[Exercise goal]
Lines in the entries below where the word "things" shows up should each be copied.

[Source data]

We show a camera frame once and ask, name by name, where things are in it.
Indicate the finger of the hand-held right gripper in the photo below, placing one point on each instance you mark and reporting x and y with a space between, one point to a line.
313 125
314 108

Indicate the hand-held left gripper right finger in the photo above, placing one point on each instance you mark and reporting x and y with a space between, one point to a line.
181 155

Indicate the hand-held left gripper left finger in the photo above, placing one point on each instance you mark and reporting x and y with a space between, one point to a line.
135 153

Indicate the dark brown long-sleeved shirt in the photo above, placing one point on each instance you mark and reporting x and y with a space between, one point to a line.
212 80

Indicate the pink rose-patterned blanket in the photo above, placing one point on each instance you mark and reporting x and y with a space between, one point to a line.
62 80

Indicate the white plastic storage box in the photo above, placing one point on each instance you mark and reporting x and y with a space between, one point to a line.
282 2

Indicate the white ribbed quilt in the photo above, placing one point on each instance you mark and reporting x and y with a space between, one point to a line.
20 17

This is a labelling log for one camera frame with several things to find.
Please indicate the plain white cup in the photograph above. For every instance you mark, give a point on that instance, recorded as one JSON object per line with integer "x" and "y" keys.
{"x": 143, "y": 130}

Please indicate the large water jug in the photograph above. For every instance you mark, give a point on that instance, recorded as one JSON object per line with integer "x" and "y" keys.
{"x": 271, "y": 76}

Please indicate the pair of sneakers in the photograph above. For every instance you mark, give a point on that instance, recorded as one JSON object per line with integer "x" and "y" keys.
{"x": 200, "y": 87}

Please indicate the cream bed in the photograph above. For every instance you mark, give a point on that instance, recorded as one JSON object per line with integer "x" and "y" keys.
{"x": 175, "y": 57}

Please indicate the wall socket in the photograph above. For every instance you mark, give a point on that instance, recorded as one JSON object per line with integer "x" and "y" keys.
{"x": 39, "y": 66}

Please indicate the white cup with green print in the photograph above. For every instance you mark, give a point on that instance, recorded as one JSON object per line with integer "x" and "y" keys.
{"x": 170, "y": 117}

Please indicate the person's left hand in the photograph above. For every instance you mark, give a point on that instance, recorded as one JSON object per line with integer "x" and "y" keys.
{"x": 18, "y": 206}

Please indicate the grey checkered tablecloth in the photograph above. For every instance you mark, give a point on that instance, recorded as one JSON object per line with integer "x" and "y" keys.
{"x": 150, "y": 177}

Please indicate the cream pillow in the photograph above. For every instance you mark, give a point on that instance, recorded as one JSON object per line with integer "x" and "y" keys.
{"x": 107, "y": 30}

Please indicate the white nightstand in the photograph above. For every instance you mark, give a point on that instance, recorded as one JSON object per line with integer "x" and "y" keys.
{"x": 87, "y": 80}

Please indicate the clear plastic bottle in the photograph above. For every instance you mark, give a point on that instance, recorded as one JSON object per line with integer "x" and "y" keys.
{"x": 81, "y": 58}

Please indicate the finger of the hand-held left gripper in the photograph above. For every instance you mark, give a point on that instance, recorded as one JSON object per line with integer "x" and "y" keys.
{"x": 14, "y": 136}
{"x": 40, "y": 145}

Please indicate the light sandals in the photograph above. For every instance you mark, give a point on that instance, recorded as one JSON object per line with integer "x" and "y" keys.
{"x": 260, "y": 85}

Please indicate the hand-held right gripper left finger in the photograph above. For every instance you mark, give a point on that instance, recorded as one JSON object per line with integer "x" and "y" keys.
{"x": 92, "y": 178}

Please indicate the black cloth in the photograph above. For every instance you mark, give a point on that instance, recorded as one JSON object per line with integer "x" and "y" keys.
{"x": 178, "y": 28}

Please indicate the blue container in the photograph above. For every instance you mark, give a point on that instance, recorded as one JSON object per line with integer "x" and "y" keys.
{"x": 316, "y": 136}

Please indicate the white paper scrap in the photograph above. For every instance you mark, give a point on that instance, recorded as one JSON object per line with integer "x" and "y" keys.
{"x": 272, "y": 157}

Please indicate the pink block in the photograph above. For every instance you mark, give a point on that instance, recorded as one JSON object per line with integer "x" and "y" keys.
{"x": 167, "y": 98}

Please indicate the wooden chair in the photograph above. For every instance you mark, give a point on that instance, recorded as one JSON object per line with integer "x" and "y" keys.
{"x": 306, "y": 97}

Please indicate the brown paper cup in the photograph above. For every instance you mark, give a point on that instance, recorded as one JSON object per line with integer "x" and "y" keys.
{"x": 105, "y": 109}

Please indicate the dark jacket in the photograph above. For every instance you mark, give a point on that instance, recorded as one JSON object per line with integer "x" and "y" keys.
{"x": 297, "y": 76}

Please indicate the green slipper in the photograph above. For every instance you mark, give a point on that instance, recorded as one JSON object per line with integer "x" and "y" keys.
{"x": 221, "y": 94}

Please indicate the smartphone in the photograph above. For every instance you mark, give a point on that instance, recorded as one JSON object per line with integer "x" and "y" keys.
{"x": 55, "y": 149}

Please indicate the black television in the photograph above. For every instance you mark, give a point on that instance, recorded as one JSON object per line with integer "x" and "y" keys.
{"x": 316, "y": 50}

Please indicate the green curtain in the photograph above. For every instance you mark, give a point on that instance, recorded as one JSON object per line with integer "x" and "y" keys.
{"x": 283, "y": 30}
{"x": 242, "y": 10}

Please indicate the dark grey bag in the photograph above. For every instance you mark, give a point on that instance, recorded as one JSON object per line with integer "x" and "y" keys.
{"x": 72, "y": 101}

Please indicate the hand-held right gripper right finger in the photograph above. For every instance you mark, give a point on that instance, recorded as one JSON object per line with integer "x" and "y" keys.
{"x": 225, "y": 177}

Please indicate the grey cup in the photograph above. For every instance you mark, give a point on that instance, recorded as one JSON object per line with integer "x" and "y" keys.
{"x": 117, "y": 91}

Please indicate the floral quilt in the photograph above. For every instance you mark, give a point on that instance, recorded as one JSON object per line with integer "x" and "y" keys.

[Task solution]
We show a camera frame once and ask, name by name, where things are in it.
This is a labelling log for one camera frame with several things to find.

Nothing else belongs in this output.